3 – Ensure Adequate Dietary Calories
In general, a lactating female requires 500 additional calories daily. This is roughly equivalent to eating an extra meal daily. Personally, I focus on consuming hearty snacks like nuts and seeds, fruit, vegetables, hummus, whole grain crackers, and lentil chips, between meals to increase my calorie consumption. Every time you breastfeed, you use 200-500 calories. I am not encouraging you to count calories and become obsessed, but your diet needs to be supportive of breastfeeding.
4 – Warm Compress
Warmth often helps increase milk flow. You can pump after a warm shower/bath or apply a warm compress directly to the breast. There are many warm compress options that can mold to the breast shape; heat pack, heating pad, and breast/nipple warmers. My favorite warm compress was rice and a pinch of raw lavender herbs in a small sachet. This is not only helpful for lactation, but it can help unclog blocked milk ducts that potentially lead to mastitis.
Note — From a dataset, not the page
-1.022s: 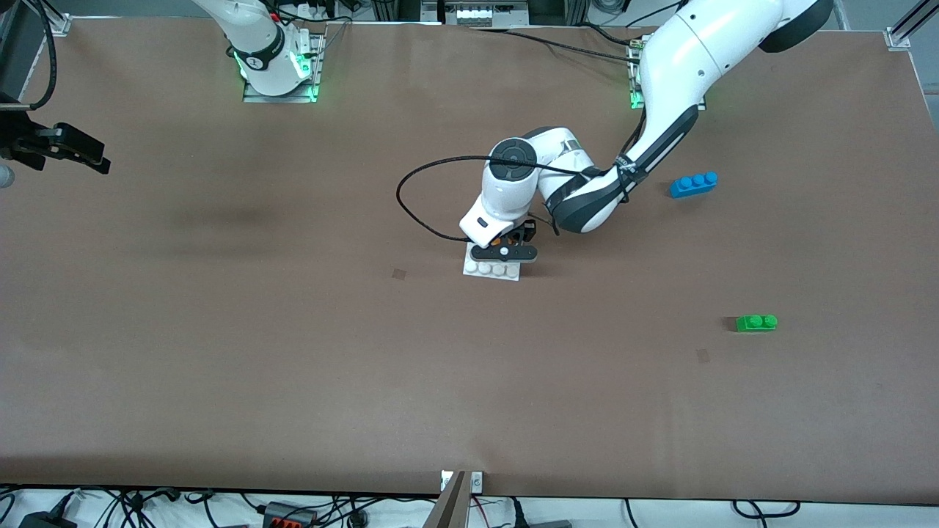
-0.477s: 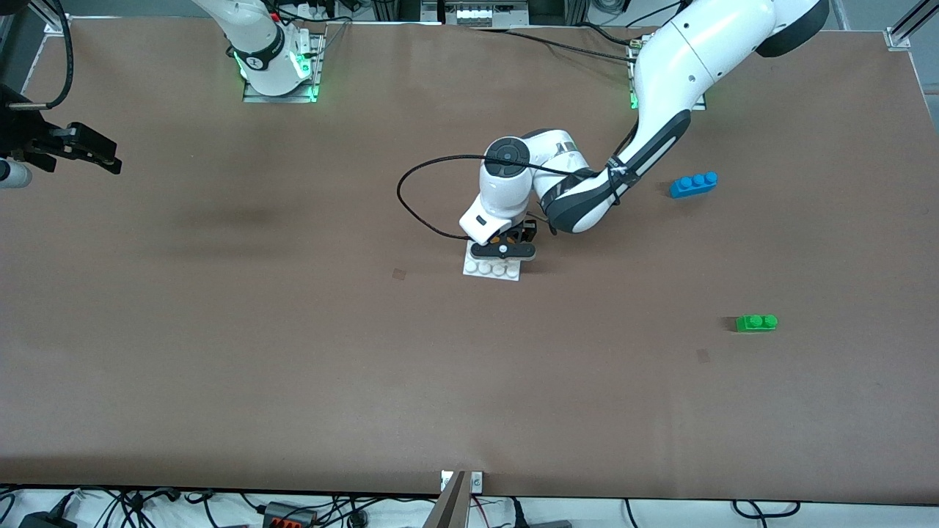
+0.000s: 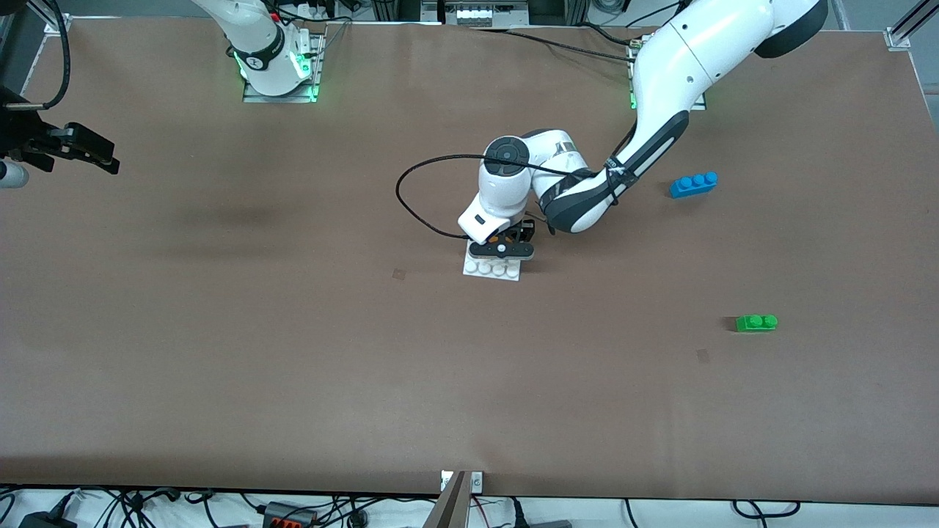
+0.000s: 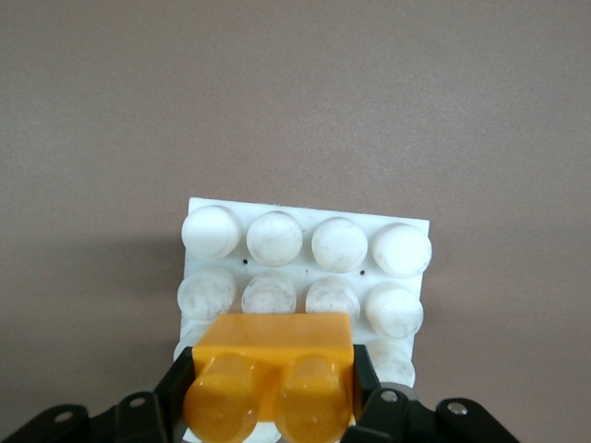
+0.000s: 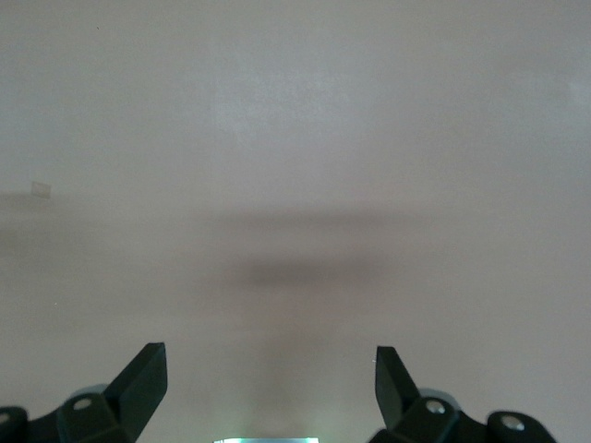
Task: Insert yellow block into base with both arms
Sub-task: 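Lower and press the yellow block onto the base plate studs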
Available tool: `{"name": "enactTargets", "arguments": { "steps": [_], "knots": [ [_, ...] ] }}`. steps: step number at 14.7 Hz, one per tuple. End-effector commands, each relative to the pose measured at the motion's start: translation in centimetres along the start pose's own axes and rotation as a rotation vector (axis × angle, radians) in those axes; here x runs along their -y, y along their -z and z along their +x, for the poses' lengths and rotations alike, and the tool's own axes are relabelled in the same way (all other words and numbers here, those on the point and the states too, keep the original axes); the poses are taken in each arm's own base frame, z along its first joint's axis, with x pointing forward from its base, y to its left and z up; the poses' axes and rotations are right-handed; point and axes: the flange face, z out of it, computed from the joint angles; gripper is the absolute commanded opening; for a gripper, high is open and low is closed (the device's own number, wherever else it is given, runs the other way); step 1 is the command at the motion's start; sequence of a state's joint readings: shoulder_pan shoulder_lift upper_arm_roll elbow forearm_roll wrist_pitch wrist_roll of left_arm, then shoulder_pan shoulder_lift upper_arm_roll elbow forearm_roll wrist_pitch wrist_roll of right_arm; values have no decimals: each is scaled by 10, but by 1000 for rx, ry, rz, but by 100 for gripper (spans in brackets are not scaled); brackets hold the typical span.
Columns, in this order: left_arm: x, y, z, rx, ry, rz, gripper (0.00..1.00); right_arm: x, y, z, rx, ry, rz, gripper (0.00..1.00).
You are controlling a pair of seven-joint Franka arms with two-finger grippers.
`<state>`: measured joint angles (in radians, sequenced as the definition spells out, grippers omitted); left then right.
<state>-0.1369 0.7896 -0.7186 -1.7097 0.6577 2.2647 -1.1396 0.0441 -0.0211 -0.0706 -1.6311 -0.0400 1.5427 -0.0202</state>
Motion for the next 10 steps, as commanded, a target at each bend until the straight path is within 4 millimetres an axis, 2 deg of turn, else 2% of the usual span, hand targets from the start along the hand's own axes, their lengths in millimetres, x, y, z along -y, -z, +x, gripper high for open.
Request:
{"name": "enactTargets", "arguments": {
  "steps": [1, 10],
  "knots": [
    [-5, -11, -8, -5, -9, 4, 46, 2, 2, -4, -3, 8, 1, 100],
    [0, -21, -20, -1, -40, 35, 46, 0, 2, -5, 0, 0, 1, 100]
  ]
}}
Other supportive tools to promote lactation are massagers, for my favorite lactation massager and a discount code, refer to ‘FAVORITES & FREEBIES’ on the website.
5 – Stress ManagemenT
Stress can lead to a decrease in milk supply. It is essential to incorporate into your daily routine meditation or relaxation time. This will look different for each person; exercising, meditating, writing, reading, singing, arts and crafts, bathing, etc… are a few options. For me, it was puzzles, exercising, and praying, which allowed me to enter into a state of calm. Because I was pumping at work, I closed my door, took 3 clearing deep breaths, turned on music, and looked at photos of my baby, prior to pumping. This allowed my mind to escape from reality and my body to calm in preparation for milk production.
6 – Herbal Supplements
There are many herbs that can support lactation; fenugreek, hops, goat’s rue, and several others. These herbs can be found in lactation cookies, teas, and supplements. Please consult with your healthcare professional or lactation consultant.
Above are many options to consider to help increase your milk supply. Do not forget to use your local lactation consultant (the United States or International) for additional recommendations. Many times, your lactation consultant fees can be covered by your health insurance plan. If for any reason, your milk supply is not able to meet the demands of your baby despite your best attempts at increasing it, simply supplement with formula! Search for a good quality supplemental formula and mix it with your breast milk or use only the formula if your supply dries out.